A MAY FISHING OUTLOOK FROM REED RYAN
Spring has arrived in the Rockies and with it all the anticipation of the bugs to come. April greeted us with above average temperatures and while we received some snow, most of our low elevation snowpack has melted, thrusting us into an early spring. The baetis hatches of early spring were very fun, albeit short lived. The bug factory has moved onto caddis production, certainly bolstered by the recent warm weather. Lower river valleys have been getting stained with runoff, so our fishing efforts have largely focused on upstream locales to take advantage of clarity and hatches.

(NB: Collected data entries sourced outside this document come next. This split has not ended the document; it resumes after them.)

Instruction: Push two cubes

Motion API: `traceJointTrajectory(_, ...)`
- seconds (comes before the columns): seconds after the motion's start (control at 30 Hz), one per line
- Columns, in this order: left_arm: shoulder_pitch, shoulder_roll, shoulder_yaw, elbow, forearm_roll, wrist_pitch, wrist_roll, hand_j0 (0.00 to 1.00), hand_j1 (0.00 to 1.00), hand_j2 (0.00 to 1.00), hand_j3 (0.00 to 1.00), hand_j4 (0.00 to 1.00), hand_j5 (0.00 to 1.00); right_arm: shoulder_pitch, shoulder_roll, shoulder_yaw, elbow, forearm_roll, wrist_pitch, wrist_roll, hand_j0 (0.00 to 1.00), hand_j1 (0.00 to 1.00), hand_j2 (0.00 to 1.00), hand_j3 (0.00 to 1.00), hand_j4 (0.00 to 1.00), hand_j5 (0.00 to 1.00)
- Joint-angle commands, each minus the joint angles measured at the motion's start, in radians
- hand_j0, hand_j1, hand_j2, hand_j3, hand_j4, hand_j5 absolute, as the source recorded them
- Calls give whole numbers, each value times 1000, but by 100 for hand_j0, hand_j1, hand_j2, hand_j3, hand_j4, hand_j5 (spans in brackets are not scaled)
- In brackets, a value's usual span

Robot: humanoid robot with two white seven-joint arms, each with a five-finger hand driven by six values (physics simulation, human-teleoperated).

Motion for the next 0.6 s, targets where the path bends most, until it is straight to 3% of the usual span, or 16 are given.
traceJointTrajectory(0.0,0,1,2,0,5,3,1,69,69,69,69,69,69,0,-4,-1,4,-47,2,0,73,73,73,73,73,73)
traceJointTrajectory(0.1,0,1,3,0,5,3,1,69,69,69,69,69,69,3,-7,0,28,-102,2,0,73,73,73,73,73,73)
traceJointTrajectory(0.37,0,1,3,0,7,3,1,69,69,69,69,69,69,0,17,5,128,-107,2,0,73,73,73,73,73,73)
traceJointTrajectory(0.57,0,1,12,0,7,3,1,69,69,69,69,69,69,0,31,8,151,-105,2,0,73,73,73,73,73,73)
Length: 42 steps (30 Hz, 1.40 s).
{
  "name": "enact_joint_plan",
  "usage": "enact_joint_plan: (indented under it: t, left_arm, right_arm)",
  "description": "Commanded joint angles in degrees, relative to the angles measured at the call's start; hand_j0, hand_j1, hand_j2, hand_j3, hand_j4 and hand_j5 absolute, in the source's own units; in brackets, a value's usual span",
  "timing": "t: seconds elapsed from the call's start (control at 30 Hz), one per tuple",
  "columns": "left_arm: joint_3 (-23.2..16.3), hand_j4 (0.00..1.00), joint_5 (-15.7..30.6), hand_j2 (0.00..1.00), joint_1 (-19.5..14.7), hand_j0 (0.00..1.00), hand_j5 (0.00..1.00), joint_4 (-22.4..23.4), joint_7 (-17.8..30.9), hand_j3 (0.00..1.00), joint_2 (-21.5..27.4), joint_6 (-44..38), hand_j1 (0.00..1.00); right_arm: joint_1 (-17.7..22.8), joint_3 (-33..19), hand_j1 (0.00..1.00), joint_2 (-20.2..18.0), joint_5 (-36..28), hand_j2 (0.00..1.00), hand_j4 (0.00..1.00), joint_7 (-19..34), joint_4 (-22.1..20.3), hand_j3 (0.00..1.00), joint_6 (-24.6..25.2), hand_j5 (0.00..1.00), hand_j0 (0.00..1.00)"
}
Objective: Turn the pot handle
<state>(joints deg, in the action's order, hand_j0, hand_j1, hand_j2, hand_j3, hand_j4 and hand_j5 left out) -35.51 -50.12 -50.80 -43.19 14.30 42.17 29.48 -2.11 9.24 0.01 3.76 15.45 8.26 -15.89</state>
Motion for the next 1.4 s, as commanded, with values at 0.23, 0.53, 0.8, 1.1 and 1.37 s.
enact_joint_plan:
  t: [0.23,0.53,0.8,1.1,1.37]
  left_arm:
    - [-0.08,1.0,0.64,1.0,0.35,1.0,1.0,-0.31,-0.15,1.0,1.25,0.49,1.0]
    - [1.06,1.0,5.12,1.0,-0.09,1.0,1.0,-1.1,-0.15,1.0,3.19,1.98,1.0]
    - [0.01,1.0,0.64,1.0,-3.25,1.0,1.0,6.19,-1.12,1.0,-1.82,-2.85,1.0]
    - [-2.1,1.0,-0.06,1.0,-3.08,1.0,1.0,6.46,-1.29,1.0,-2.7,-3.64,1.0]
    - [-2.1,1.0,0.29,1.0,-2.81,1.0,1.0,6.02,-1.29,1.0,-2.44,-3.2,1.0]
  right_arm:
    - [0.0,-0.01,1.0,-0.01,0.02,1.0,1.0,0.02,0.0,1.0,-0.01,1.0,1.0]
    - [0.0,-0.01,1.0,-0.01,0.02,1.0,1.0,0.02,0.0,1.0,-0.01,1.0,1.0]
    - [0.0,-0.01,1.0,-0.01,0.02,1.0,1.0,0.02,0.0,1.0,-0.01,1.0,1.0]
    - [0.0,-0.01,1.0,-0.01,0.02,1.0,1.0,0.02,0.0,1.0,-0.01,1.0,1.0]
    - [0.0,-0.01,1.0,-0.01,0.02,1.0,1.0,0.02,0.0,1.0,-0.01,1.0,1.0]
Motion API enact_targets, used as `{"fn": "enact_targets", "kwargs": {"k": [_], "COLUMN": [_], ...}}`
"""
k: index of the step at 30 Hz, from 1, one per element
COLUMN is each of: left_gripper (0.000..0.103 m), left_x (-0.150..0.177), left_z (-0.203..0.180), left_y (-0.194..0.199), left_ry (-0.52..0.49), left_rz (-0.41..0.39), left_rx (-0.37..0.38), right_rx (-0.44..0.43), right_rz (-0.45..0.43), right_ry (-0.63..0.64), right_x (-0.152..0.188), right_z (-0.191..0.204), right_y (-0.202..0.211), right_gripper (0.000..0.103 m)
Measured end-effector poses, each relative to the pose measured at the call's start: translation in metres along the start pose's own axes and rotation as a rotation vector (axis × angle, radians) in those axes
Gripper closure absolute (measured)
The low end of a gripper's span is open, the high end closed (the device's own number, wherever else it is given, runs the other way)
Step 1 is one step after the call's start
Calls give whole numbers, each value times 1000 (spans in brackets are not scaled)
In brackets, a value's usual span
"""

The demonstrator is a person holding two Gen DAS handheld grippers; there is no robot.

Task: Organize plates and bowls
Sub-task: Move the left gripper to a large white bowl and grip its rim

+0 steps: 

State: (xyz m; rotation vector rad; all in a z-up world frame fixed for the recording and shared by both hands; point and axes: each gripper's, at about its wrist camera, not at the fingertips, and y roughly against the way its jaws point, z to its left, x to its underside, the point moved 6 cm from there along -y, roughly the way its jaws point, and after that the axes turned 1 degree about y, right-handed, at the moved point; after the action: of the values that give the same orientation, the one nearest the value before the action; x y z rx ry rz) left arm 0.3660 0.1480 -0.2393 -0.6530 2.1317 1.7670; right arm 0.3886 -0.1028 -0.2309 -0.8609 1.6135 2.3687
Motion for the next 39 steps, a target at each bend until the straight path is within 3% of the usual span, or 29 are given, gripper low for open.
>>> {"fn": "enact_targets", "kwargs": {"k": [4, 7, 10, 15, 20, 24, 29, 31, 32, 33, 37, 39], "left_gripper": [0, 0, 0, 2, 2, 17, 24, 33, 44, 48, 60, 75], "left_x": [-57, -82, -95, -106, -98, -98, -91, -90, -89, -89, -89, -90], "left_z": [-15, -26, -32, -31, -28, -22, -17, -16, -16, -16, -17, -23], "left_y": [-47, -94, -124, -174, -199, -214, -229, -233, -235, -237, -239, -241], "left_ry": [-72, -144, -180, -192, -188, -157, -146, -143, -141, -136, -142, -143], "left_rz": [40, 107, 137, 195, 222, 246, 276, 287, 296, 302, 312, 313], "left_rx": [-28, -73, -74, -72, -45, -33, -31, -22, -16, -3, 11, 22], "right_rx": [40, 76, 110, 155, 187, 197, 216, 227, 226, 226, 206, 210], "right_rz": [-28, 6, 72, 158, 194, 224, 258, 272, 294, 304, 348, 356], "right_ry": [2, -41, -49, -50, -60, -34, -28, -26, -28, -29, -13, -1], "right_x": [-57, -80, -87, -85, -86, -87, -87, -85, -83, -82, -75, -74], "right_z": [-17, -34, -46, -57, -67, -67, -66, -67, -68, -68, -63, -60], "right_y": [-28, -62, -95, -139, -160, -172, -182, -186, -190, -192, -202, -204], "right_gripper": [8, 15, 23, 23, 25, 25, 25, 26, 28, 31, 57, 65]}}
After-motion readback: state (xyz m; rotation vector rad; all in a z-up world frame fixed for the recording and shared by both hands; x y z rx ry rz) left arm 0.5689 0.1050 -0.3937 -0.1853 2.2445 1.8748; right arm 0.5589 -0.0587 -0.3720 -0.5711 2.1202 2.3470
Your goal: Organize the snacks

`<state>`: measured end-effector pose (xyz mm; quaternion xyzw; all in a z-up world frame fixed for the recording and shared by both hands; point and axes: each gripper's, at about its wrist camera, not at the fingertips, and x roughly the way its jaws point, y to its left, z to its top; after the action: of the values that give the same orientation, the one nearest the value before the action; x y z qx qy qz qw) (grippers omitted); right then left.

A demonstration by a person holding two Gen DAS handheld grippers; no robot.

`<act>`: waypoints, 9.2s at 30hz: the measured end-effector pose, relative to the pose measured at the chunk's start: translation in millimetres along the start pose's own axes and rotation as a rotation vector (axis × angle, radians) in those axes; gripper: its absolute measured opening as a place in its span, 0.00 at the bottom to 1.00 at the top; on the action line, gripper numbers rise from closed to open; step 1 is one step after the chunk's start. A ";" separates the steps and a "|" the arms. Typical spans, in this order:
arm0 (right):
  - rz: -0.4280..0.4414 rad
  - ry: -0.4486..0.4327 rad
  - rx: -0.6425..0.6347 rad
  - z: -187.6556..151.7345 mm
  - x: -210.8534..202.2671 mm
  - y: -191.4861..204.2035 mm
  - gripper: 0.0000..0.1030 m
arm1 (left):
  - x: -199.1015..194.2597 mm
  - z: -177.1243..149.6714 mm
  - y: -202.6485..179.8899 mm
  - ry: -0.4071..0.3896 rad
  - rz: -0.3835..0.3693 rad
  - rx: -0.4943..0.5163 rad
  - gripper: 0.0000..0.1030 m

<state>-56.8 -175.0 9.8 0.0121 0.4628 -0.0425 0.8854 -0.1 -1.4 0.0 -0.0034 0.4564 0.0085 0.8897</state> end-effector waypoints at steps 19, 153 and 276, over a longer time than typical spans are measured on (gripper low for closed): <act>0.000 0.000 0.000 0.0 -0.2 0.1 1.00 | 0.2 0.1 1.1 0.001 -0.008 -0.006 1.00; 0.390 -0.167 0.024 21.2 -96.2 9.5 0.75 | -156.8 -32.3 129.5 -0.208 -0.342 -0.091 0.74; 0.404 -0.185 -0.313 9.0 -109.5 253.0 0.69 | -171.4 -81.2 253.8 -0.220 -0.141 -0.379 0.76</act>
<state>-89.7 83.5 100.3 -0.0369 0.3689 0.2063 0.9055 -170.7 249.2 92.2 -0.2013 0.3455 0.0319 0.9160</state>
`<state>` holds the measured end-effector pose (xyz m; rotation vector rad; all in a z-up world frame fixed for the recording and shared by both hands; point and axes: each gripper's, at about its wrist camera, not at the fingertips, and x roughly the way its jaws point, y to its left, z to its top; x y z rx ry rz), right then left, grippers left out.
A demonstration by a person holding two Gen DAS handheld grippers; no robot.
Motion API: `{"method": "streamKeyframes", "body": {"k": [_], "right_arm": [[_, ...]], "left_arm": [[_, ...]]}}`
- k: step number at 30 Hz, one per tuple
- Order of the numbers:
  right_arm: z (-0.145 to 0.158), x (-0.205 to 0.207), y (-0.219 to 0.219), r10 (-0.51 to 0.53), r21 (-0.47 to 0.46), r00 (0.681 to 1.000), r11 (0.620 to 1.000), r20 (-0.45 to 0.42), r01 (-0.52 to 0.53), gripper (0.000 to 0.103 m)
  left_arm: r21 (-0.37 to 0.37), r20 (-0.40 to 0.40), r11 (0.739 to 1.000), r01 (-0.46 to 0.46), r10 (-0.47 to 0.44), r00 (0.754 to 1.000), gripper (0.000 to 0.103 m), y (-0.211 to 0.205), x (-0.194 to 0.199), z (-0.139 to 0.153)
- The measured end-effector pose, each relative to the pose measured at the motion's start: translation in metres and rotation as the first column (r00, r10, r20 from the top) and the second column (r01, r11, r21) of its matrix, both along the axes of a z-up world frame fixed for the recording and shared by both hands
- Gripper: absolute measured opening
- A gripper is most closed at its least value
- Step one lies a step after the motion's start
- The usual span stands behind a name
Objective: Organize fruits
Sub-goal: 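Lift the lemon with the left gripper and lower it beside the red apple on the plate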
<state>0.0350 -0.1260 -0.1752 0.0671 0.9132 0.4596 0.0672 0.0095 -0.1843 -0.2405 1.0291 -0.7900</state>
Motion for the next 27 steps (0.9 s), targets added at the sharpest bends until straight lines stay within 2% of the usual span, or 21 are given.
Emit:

This time of year, the suspense regarding the salmonfly hatch is always palpable. Water temps on the Upper Colorado hit 54 degrees last week before the air temps cooled slightly, so the nymphs have definitively been on the move, putting the big bugs on the menu for the foreseeable future. With our snowpack sitting at 85% of average, we expect these guys to arrive 1-2 weeks early this year, which means their emergence is right around the corner! Flows on the Colorado have stabilized, so we hope to have decent conditions for this years hatch. NOAA is forecasting "normal" temperatures and precipitation for the remainder of May, which makes me very optimistic about our product throughout runoff. We have a few new salmonfly patterns this year, including my Rogue Chubby. It's been hot with the guides so far, so get them while they're in stock!
Predator fishing on local still-waters has been very consistent since ice-off in mid April and will only continue to heat up through early June as water temperatures and levels increase and bring lake trout, pike, and big resident rainbows and browns near to the surface. My personal favorite is the Callibaetis on Hidden Valley Trophy Pond.